Funding for Nigeria's tech sector sees a four-year dip during the first half of 2025, as per the latest chart.
**Decline in Nigerian Startup Funding in H1 2025**
Nigeria's startup funding landscape has experienced a downturn in the first half of 2025, despite a broader recovery in African startup investment overall. Several factors have contributed to this divergence.
**Macroeconomic Challenges** Nigeria has faced persistent economic challenges, including inflation, rising living expenses, and currency instability. These pressures have made the operating environment more difficult for startups, impacting both investment inflows and consumer adoption of tech services. Foreign exchange restrictions have also discouraged international investors, who are crucial for large funding rounds in Nigeria's tech ecosystem.
**Tightening Investor Sentiment** After a period of rapid growth, investor sentiment has tightened globally. This trend, coupled with high-profile startup failures in Nigeria, has led to reduced confidence in the ecosystem. While the continent is now showing signs of recovery, Nigeria's ecosystem has not kept pace, in part due to heightened regulatory scrutiny and a perceived increase in risk.

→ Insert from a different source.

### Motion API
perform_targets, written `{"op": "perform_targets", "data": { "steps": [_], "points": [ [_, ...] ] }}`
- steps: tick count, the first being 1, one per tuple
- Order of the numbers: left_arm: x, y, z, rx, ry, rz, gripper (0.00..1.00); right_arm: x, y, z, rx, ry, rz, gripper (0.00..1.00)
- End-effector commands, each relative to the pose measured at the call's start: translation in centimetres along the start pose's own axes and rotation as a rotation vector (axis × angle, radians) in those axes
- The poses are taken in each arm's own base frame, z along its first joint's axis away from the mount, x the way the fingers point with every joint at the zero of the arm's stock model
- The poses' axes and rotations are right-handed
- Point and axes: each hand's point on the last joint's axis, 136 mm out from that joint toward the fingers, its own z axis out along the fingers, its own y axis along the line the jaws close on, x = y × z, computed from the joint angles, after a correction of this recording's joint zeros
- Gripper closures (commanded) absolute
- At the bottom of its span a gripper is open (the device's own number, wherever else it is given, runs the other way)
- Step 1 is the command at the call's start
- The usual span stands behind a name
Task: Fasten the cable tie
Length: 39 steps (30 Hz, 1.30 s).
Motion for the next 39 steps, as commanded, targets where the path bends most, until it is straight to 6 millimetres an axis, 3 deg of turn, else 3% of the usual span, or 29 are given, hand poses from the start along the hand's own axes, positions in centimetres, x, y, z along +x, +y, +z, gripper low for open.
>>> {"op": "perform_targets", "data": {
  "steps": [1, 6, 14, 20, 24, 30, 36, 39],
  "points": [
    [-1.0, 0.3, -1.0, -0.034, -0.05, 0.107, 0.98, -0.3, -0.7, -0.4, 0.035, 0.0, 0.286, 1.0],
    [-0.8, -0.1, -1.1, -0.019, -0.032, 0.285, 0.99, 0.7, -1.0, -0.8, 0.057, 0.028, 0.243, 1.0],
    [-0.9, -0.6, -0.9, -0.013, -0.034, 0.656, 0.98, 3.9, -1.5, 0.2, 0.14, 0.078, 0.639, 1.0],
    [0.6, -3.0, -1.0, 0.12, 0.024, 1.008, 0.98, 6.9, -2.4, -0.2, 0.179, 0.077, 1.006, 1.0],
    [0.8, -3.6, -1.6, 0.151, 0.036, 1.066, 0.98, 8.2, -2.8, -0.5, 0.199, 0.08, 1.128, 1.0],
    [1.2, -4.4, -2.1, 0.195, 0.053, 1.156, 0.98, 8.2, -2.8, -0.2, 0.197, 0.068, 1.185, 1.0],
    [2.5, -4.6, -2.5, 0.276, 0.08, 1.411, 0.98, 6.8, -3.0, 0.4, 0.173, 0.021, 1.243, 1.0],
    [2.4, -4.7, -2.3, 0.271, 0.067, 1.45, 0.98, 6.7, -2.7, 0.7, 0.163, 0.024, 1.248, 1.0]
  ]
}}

**Regulatory and Compliance Hurdles** Nigeria's fintech sector, which has historically driven much of the country's startup funding, is grappling with stricter regulatory requirements, particularly around anti-money laundering (AML) and counter-terrorism financing (CTF). These regulations, while necessary, have added complexity and cost to operations, potentially slowing growth and deterring investment.
**Operational and Structural Issues** Beyond external factors, there are concerns about the fundamental viability of many Nigerian startups. Some ventures are built on untested ideas or fail to address scalable, real-world problems, leading to high failure rates and, consequently, reduced investor confidence. Additionally, a persistent talent gap in key tech roles hampers innovation and scaling efforts.
**Summary** In the first half of 2025, Nigerian startups raised $176 million in disclosed deals above $100k, their weakest half-year showing since H2 2020. South Africa led the continent in $1M+ deals with 26 ventures, while Nigeria matched Egypt for the highest number of $100k+ raises (42 each) and tied for second in $1M+ deals (21 ventures each).
While Nigeria's funding has declined, other African tech hubs, notably Kenya, Egypt, and South Africa, have attracted significant investment in H1 2025. Across Africa, improved access to diverse financing instruments and growing interest from global investors have contributed to a more stable and mature ecosystem—trends that Nigeria has, so far, not fully capitalized on.
| Factor | Impact on Funding | Details | |-----------------------------|-------------------------------------|-------------------------------------------------------------------------| | Macroeconomic instability | Negative | Inflation, currency issues, capital flight[1][2] | | Regulatory uncertainty | Negative | Stricter AML/CTF compliance, added operational costs[4] | | Investor sentiment | Negative (tightening) | Global risk-off, local failures, reduced confidence[1][2] | | Startup viability | Mixed to Negative | High failure rate, untested ideas[1] | | Comparative African growth | Positive (elsewhere) | Kenya, Egypt, South Africa attracting more funding[3] |
**Looking Ahead** Nigeria's decline in startup funding is a complex issue, influenced by a confluence of macroeconomic pressures, regulatory hurdles, investor caution, operational challenges, and a wave of high-profile startup failures. While the broader African tech ecosystem is experiencing a resurgence, Nigeria's unique challenges have, for now, left it struggling to keep pace with its regional peers. The mega-fintech raises that once defined the Nigerian ecosystem are less frequent, and Nigeria currently finds itself behind South Africa, Egypt, and Kenya in terms of funding. However, with the potential for significant funding rounds from companies like Moove and PalmPay in the second half of 2025, there is hope for a rebound in Nigeria's startup funding landscape.
- The downturn in Nigeria's startup funding landscape in H1 2025 can be attributed to several factors, including the tightening of global investor sentiment, persistent macroeconomic challenges, and regulatory hurdles in the technology sector, specifically fintech.
- In the midst of a broader recovery in African startup investment, technology investment in Nigerian startups has been impacted by a decrease in foreign exchange availability for international investors, making it difficult for large funding rounds to occur.